Tel Aviv, (Asian independent) A lawmaker with Israel’s Prime Minister Naftali Bennett’s party announced he will stop voting with the ruling coalition, in the latest blow to the fragile government as the eight-party alliance marks its one-year anniversary in office.
Nir Orbach, a member of the religious-nationalist Yamina party, said in a statement that he will not vote with the coalition until the contested emergency regulations that ensure benefits to Jewish settlers in the occupied West Bank are extended, reports Xinhua news agency.
“I came to the conclusion that the coalition cannot continue to exist in its current conduct,” he said, adding that it was failing to “fulfil its mission”.

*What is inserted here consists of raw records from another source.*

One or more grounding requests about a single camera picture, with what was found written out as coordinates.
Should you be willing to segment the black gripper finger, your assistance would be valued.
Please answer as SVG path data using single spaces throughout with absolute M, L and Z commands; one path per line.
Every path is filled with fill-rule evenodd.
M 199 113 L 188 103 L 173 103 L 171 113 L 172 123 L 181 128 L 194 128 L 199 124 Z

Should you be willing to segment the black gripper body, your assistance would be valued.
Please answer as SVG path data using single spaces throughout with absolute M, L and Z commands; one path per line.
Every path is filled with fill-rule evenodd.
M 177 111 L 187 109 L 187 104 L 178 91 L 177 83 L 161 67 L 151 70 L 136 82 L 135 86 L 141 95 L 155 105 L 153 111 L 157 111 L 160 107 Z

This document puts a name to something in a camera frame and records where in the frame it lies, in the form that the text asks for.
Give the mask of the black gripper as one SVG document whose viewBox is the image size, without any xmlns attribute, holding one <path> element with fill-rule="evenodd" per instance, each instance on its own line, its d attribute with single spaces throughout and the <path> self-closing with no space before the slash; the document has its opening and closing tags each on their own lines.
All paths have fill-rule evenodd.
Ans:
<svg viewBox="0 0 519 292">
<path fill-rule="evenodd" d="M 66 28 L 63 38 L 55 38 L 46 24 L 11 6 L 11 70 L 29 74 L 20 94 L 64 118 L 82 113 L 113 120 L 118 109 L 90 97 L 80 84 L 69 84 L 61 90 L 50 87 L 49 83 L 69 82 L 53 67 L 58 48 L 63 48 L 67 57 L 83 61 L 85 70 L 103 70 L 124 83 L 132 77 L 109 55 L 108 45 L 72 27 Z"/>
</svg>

After a series of defections and rebellions in recent weeks, the ruling coalition was left with 60 seats in the 120-seat Knesset or Parliament.
On June 6, the narrow coalition could not gain the majority needed to approve a bill that calls to extend the emergency regulations with which Israel applies its law to settlers.
Bennett’s coalition was inaugurated in June 2021, after a string of four inconclusive elections.
It consists of eight parties with diverse ideologies, including pro-settler nationalists and Dovish parties, united only with the goal of ousting the longtime leader Benjamin Netanyahu, who is facing a criminal trial over corruption charges.